- George O. Perrault House
- U.S. National Register of Historic Places
- Nearest city: Sherman, New Mexico
- Coordinates: 32°44′49″N 107°53′15″W﻿ / ﻿32.74694°N 107.88750°W
- Area: less than one acre
- Built: 1870s-1880s
- Architectural style: I-house
- MPS: Mimbres Valley MRA
- NRHP reference No.: 88000507
- Added to NRHP: May 16, 1988

= George O. Perrault House =

The George O. Perrault House, near Sherman, New Mexico, was built in the 1870s and 1880s. It was listed on the National Register of Historic Places in 1988.

It is located east of New Mexico State Road 61 about 1.7 mi north of Mimbres Hot Springs Canyon Rd.

The property includes a building with one-story unstuccoed adobe section and two-story stuccoed adobe section, plus a barn (c.1940) and adobe walls which form an approximately 60x70 ft courtyard. The two-story portion appears to be based on Anglo I-house design, while the rest is Spanish-Mexican in style.

It was deemed significant in 1988 as "one of the earliest remaining buildings from the settlement of the Mimbres valley and as a good reminder of the importance of agriculture in the valley's economy; it [is also] an outstanding example of the introduction of Anglo-American design elements into the Hispanic building tradition of the region." An original dugout survives under the wood floor of a large room, the galera, at the northeast corner of the compound. The room was used for social events including dances, and is believed to have been where school was taught by Elizabeth McGregor before construction of the valley's first school buildings in the 1880s.

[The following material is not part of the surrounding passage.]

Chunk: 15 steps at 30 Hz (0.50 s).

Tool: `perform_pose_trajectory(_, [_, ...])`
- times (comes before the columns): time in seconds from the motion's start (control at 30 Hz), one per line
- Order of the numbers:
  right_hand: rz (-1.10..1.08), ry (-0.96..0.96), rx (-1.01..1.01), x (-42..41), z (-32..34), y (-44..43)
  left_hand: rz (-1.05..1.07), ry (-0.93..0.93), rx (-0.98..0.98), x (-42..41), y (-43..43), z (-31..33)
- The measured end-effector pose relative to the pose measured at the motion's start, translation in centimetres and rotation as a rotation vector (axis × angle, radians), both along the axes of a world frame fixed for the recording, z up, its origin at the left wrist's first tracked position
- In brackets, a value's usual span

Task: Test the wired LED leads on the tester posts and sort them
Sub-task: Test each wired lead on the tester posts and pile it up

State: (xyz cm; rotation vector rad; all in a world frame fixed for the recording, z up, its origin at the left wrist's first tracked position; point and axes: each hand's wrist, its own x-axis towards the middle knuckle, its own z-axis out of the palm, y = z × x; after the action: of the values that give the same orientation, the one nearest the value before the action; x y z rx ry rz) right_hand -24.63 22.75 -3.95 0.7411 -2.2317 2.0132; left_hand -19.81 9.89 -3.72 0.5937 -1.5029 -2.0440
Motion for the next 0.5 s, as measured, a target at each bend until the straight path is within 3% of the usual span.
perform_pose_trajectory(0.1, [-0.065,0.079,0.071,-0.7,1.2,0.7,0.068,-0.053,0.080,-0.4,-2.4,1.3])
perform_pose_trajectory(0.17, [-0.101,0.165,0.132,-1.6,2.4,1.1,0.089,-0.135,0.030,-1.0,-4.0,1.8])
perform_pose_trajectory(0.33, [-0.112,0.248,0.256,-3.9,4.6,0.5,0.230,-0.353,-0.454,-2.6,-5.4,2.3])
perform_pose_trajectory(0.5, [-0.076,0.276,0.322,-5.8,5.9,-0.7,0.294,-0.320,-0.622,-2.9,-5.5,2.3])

It was built by French-Canadian George 0. Perrault, the one non-Hispanic among nineteen miners from Pinos Altos who established San Lorenzo, Grant County, New Mexico in 1869. He surveyed fields then allotted to individual settlers, and in 1870 established his homestead five miles downriver. He led in construction of several irrigation ditches and had a prosperous farm. He served as a school commissioner and on the Grant County Commission. His orchard was the largest in the valley, but suffered loss of 2,000 to 2,500 trees in the 1902 flood.

According to the National Register nominator, "This house constructed in the 1870s and 1880s, along with two or three others in the valley, represent the first report of the I-house type in the Southwest to the author's knowledge. Its fusion with a courtyard house is a particularly fascination mixing of Anglo and Hispanic types which deserves further study."

It was listed on the National Register as part of a 1988 study of historic resources in the Mimbres Valley of Grant County.